## PROBLEM DESCRIPTION
Return every line below exactly as written.

## DATA SHOWN
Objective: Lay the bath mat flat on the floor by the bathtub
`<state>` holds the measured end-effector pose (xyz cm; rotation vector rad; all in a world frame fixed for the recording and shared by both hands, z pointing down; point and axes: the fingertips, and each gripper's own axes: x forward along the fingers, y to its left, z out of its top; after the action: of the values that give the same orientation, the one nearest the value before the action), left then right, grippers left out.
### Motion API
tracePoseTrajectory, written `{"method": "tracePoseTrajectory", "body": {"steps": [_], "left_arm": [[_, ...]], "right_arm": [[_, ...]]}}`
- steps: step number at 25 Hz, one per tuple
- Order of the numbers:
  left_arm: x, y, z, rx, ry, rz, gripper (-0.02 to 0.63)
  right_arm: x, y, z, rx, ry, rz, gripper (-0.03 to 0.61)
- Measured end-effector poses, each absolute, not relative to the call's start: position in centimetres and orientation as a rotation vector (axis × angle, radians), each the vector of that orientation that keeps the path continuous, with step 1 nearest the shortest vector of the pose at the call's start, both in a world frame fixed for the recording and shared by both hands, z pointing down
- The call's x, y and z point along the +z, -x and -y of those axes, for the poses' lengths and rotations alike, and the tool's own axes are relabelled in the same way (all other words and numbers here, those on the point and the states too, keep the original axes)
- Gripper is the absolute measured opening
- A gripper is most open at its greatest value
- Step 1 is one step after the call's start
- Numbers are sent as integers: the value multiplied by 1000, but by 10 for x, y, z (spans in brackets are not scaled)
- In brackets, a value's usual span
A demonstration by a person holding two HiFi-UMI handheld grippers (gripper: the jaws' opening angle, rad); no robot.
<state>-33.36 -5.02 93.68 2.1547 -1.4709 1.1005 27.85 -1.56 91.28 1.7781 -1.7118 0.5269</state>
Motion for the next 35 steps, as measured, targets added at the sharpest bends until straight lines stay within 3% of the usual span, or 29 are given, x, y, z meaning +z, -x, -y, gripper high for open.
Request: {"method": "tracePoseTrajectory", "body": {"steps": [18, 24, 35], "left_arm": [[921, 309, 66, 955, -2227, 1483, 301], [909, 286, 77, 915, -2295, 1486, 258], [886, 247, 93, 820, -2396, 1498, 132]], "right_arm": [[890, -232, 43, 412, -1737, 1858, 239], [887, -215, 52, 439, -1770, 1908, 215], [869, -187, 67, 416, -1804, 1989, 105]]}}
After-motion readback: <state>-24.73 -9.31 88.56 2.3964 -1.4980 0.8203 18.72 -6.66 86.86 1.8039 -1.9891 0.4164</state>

## SOLUTION FOR THIS TASK
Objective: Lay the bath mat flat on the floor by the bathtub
`<state>` holds the measured end-effector pose (xyz cm; rotation vector rad; all in a world frame fixed for the recording and shared by both hands, z pointing down; point and axes: the fingertips, and each gripper's own axes: x forward along the fingers, y to its left, z out of its top; after the action: of the values that give the same orientation, the one nearest the value before the action), left then right, grippers left out.
### Motion API
tracePoseTrajectory, written `{"method": "tracePoseTrajectory", "body": {"steps": [_], "left_arm": [[_, ...]], "right_arm": [[_, ...]]}}`
- steps: step number at 25 Hz, one per tuple
- Order of the numbers:
  left_arm: x, y, z, rx, ry, rz, gripper (-0.02 to 0.63)
  right_arm: x, y, z, rx, ry, rz, gripper (-0.03 to 0.61)
- Measured end-effector poses, each absolute, not relative to the call's start: position in centimetres and orientation as a rotation vector (axis × angle, radians), each the vector of that orientation that keeps the path continuous, with step 1 nearest the shortest vector of the pose at the call's start, both in a world frame fixed for the recording and shared by both hands, z pointing down
- The call's x, y and z point along the +z, -x and -y of those axes, for the poses' lengths and rotations alike, and the tool's own axes are relabelled in the same way (all other words and numbers here, those on the point and the states too, keep the original axes)
- Gripper is the absolute measured opening
- A gripper is most open at its greatest value
- Step 1 is one step after the call's start
- Numbers are sent as integers: the value multiplied by 1000, but by 10 for x, y, z (spans in brackets are not scaled)
- In brackets, a value's usual span
A demonstration by a person holding two HiFi-UMI handheld grippers (gripper: the jaws' opening angle, rad); no robot.
<state>-33.36 -5.02 93.68 2.1547 -1.4709 1.1005 27.85 -1.56 91.28 1.7781 -1.7118 0.5269</state>
Motion for the next 35 steps, as measured, targets added at the sharpest bends until straight lines stay within 3% of the usual span, or 29 are given, x, y, z meaning +z, -x, -y, gripper high for open.
Request: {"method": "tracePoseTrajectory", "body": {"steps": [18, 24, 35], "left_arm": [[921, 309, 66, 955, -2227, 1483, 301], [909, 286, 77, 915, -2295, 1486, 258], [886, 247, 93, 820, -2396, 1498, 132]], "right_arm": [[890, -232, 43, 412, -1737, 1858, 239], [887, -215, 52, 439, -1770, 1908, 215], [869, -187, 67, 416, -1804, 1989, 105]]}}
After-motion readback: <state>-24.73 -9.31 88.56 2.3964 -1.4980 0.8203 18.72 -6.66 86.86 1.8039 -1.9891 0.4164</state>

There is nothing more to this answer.